What you are asked to do: State how many lines in the records below contain the string "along", and give nothing besides that number.

Source data below:

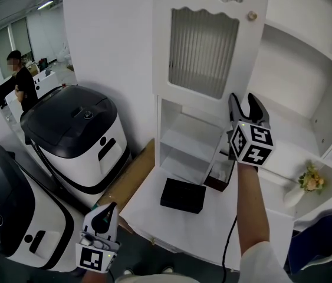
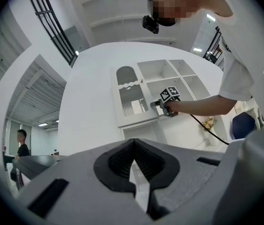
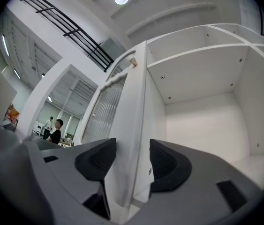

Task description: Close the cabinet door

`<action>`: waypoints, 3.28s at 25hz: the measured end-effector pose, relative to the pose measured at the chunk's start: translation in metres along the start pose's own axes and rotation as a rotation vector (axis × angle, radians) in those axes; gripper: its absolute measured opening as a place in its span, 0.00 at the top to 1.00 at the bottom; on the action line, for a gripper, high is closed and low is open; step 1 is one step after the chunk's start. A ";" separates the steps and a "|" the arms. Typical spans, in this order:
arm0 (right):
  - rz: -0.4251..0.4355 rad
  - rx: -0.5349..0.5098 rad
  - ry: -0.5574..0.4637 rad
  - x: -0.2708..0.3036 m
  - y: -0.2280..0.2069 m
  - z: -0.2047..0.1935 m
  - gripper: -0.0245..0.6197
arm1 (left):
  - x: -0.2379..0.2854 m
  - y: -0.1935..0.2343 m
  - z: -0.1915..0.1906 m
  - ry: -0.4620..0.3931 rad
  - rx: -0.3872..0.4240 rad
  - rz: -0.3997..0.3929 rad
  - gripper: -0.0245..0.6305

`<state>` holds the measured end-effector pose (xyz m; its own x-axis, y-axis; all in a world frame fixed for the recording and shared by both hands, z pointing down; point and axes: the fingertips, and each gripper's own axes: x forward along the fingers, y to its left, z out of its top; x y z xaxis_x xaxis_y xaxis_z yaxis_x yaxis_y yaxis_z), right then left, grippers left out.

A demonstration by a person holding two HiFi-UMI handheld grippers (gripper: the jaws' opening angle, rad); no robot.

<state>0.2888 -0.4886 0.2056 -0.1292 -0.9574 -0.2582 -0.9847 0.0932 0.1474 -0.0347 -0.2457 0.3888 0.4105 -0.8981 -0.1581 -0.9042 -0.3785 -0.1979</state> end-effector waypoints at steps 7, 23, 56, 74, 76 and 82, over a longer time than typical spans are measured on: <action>-0.013 0.001 0.006 0.005 -0.002 -0.002 0.62 | -0.007 0.004 0.001 0.002 0.008 0.014 0.96; -0.026 -0.067 -0.014 -0.037 0.010 0.004 0.96 | -0.008 0.001 0.006 -0.018 0.000 -0.040 0.96; 0.028 -0.082 0.092 -0.248 0.121 -0.029 0.96 | -0.065 0.068 0.014 -0.061 -0.023 -0.059 0.96; -0.011 -0.082 0.128 -0.274 0.127 -0.037 0.96 | -0.068 0.075 0.001 -0.048 -0.027 -0.062 0.96; -0.006 -0.093 0.134 -0.275 0.127 -0.037 0.96 | -0.066 0.073 0.002 -0.050 -0.028 -0.069 0.96; 0.004 -0.106 0.142 -0.279 0.133 -0.039 0.96 | -0.063 0.068 -0.001 -0.044 -0.023 -0.093 0.96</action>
<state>0.1986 -0.2201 0.3347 -0.1079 -0.9868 -0.1207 -0.9654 0.0750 0.2497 -0.1221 -0.2152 0.3865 0.4968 -0.8485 -0.1821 -0.8644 -0.4651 -0.1910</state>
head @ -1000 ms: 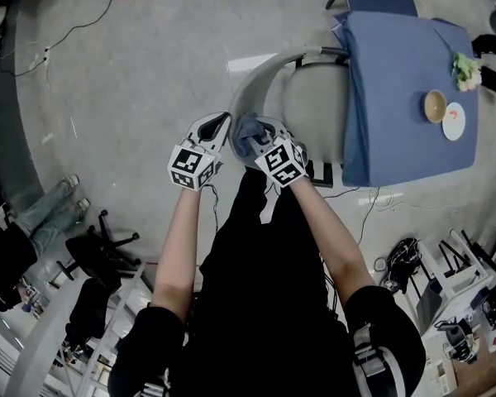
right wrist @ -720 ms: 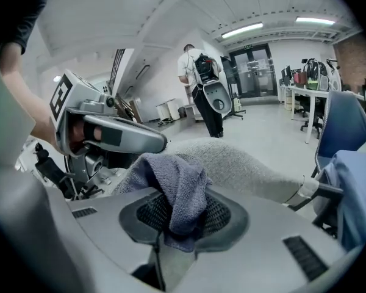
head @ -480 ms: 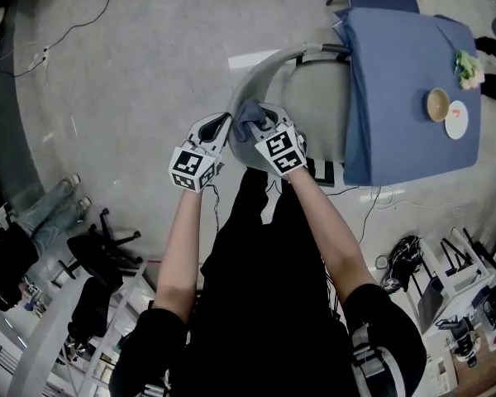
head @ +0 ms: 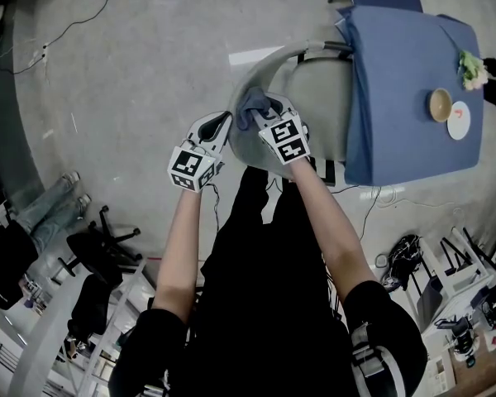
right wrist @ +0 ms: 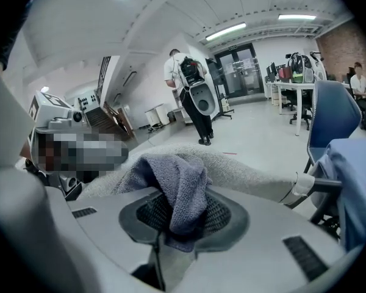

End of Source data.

The completed task: 2